Friday, July 18, 2008

Solidarity's Dream

They have an unimaginable amount of huge malls here. They're not so much places to shop, as they are temples to Capitalism. (Actually, at the beginning of every fiscal year they sacrifice a real, live communist in hopes that the gods grant a bountiful year of wide profit margins.) These malls are gigantic, and they are everywhere. In Warsaw there are two malls that are directly across the street from each other, and most likely have the same stores. It's blows my mind that all these stores that sell all the same, overpriced shit can actually turn enough profit to stay open. Somehow they do.
Anyway, on the outskirts of Warsaw there's a mall in an old tractor factory, aptly called "Factory." The stores are only clothing stores, mostly catering to higher fashion, but they are also cheaper (more wholesale prices), but the stores are smaller and the mall is rather bare bones (crappy fluorescent lighting, concrete pad for a floor, no amenities like a food court or anything.) All the stores selling suits also had guys with (presumably) their girlfriends. Some seemed to be their mothers, but I don't think I saw a guy trying on a suit without asking the advice of some female companion. Clothes shopping is high on my list of torturous activities, and I cannot fathom why people find it relaxing or fun. A student of mine, a lady in her forties or fifties, said that she thought that shopping to women was like hunting for men. I thought this was really cool. Maybe not hunting, but still fulfilling the gatherer instinct.

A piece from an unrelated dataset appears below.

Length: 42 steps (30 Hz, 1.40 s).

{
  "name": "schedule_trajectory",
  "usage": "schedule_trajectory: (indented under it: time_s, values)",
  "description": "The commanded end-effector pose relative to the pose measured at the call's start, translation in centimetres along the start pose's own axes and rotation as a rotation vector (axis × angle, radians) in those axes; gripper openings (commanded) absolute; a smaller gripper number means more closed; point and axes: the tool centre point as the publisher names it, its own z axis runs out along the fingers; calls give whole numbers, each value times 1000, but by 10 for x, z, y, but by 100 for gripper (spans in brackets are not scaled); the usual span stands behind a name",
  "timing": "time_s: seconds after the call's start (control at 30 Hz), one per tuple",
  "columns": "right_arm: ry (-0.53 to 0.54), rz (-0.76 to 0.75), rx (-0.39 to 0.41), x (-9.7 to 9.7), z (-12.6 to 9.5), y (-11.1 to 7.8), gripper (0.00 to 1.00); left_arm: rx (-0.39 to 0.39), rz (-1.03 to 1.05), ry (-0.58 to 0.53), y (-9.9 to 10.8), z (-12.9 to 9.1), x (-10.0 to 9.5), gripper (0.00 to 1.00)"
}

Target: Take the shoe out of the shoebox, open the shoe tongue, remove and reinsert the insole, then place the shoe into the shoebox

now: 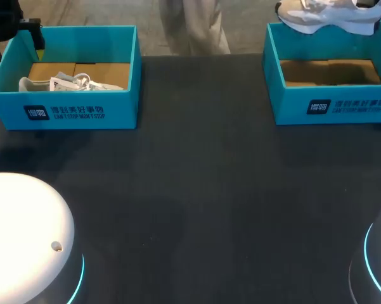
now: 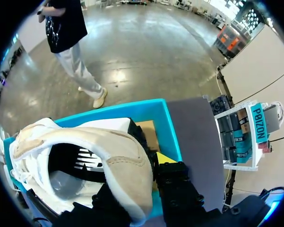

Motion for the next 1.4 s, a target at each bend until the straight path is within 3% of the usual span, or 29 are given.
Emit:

She, Barbara, described how it is to "hunt" for an outfit.

1 comment:

Real Chile said...

Hmmm. I am seeing a lot of similarities with Chile in the sense of the developing world kind of mentality. Malls in Chile are most definitely shrines to capitalism with really overpriced stuff where a lot of people go to pray at the alter of capitalism. Although as far as I know there are no sacrifices barring the locally owned businesses that seem to be dying at the hands of globalism and consumers who don't consider the tole it takes on their society.